Problem statement -> Give again the lines of the data from its first line through the line with "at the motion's". Change nothing.

- - - - -

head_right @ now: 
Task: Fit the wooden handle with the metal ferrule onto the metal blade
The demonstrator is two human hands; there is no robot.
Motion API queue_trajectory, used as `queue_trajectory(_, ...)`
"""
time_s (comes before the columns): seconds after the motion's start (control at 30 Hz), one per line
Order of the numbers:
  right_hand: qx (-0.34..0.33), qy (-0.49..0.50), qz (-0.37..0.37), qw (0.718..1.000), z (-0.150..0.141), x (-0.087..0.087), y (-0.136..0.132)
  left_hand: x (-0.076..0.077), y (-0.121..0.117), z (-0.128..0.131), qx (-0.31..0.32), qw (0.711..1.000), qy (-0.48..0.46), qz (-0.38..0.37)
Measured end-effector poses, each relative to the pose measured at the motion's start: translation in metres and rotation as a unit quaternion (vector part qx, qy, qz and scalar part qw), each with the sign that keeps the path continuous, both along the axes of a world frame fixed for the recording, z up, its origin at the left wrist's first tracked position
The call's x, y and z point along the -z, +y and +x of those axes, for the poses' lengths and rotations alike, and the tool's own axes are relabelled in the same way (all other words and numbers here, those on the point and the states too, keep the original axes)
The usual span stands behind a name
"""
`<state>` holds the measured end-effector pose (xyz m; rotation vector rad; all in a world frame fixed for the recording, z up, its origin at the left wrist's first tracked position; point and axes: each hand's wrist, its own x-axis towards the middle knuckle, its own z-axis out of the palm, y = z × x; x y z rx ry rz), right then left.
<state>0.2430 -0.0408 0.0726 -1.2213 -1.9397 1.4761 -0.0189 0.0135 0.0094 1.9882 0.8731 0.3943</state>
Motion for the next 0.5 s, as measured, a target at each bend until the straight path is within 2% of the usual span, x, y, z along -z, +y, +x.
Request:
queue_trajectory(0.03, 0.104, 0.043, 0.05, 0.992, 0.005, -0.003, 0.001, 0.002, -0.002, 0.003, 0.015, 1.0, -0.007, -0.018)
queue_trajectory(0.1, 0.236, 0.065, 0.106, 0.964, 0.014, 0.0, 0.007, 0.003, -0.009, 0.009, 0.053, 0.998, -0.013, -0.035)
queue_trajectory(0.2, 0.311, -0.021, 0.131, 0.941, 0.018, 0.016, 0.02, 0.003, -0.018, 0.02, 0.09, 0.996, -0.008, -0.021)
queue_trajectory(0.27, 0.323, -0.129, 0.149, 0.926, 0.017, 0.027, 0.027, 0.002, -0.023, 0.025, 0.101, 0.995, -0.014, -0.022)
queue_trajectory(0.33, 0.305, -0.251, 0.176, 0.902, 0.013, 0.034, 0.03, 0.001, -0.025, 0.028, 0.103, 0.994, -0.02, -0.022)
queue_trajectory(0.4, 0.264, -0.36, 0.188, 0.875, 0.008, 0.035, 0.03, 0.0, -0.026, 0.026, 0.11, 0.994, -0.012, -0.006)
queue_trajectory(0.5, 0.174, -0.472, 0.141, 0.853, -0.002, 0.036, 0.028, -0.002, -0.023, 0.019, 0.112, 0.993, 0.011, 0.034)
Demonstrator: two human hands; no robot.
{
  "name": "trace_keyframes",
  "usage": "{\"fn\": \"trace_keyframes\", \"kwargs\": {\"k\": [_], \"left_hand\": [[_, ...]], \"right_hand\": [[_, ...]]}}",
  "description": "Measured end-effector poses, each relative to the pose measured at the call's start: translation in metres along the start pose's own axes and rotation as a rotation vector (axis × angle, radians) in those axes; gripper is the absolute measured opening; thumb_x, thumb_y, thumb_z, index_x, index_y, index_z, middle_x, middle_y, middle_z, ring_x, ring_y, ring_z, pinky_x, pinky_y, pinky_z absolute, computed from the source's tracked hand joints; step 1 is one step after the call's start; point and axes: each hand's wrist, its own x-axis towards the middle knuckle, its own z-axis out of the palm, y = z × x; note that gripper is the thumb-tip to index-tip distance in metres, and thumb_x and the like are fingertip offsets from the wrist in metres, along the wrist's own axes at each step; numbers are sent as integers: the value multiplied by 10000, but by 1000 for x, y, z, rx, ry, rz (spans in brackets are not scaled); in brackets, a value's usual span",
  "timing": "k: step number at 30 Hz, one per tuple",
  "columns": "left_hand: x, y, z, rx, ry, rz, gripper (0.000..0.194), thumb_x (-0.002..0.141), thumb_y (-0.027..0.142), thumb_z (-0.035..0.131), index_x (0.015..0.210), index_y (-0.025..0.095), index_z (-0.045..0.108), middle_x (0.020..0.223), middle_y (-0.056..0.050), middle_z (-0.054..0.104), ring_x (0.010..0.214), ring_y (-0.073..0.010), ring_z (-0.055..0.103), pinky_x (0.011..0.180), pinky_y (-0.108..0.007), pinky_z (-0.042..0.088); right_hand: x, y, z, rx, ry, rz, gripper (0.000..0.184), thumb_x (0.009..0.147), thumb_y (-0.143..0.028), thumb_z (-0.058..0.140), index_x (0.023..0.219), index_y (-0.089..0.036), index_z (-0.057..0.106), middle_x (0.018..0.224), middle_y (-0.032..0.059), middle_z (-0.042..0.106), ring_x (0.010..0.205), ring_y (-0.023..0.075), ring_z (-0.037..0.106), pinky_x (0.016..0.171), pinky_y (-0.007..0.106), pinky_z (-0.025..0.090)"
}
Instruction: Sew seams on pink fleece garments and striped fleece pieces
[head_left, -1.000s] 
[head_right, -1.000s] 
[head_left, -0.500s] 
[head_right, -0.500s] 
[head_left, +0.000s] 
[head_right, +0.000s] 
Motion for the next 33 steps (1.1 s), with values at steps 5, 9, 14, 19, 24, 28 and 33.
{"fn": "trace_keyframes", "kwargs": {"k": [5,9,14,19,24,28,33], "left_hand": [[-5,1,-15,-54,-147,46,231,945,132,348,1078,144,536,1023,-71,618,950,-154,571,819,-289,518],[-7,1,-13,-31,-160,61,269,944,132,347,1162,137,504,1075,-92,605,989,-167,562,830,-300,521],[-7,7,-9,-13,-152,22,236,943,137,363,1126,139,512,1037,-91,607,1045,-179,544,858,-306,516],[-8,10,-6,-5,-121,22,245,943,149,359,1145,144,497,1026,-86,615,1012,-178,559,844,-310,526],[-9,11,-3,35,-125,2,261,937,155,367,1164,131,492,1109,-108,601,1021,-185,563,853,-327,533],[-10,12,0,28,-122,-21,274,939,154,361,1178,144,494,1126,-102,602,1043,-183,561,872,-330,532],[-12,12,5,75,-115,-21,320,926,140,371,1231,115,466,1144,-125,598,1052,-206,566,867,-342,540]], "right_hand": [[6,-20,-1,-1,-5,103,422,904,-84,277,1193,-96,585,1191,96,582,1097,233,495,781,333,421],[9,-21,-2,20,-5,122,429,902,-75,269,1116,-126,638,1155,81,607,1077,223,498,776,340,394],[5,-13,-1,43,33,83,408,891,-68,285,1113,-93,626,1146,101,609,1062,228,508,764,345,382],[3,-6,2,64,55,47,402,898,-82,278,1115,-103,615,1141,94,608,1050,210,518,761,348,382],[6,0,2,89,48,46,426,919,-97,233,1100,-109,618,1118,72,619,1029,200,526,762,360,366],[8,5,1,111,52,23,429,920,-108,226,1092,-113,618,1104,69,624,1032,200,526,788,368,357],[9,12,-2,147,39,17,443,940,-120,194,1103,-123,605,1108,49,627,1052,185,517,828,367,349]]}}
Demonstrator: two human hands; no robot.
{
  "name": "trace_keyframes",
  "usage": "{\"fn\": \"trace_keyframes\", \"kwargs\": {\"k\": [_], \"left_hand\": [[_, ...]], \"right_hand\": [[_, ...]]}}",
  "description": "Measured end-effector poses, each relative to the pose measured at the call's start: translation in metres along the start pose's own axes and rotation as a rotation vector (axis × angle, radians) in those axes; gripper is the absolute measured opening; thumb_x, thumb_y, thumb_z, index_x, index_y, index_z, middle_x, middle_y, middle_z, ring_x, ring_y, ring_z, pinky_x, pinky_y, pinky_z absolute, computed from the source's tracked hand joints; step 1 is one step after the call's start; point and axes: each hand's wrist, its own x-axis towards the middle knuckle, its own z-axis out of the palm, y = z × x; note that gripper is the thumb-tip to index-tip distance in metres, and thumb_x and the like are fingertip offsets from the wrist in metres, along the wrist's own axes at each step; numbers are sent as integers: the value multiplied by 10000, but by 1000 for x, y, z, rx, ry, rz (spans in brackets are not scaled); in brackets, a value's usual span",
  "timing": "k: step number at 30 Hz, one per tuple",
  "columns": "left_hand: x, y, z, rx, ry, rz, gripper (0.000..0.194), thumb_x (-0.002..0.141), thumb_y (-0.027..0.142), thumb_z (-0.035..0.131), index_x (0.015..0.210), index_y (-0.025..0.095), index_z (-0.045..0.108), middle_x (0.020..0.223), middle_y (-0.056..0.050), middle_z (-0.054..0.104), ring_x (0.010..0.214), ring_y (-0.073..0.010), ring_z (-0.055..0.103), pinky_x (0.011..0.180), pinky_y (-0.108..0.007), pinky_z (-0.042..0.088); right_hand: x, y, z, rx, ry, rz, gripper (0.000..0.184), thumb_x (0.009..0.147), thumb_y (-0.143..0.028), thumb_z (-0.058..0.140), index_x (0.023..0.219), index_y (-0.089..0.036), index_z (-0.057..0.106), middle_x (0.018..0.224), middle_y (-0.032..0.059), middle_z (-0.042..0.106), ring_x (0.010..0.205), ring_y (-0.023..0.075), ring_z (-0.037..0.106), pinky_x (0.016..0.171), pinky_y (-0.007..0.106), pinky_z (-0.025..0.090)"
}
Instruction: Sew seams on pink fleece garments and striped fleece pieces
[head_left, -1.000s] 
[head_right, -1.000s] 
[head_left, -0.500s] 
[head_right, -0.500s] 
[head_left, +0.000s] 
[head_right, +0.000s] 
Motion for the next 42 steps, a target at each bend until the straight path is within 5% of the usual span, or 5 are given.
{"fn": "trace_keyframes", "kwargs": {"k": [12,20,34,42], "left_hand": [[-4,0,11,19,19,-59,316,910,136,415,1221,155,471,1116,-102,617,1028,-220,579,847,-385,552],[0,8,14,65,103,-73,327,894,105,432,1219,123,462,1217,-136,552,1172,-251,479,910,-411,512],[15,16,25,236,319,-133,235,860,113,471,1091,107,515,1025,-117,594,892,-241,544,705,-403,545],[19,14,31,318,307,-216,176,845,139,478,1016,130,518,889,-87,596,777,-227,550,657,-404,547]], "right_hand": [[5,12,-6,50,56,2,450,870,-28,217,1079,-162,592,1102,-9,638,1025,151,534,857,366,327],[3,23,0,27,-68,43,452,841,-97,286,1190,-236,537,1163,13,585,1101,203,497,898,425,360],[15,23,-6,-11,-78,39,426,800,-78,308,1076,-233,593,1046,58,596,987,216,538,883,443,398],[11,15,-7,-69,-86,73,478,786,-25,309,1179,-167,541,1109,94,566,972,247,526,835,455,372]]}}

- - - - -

Result ->
head_right @ now: 
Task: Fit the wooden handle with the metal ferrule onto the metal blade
The demonstrator is two human hands; there is no robot.
Motion API queue_trajectory, used as `queue_trajectory(_, ...)`
"""
time_s (comes before the columns): seconds after the motion's start (control at 30 Hz), one per line
Order of the numbers:
  right_hand: qx (-0.34..0.33), qy (-0.49..0.50), qz (-0.37..0.37), qw (0.718..1.000), z (-0.150..0.141), x (-0.087..0.087), y (-0.136..0.132)
  left_hand: x (-0.076..0.077), y (-0.121..0.117), z (-0.128..0.131), qx (-0.31..0.32), qw (0.711..1.000), qy (-0.48..0.46), qz (-0.38..0.37)
Measured end-effector poses, each relative to the pose measured at the motion's start: translation in metres and rotation as a unit quaternion (vector part qx, qy, qz and scalar part qw), each with the sign that keeps the path continuous, both along the axes of a world frame fixed for the recording, z up, its origin at the left wrist's first tracked position

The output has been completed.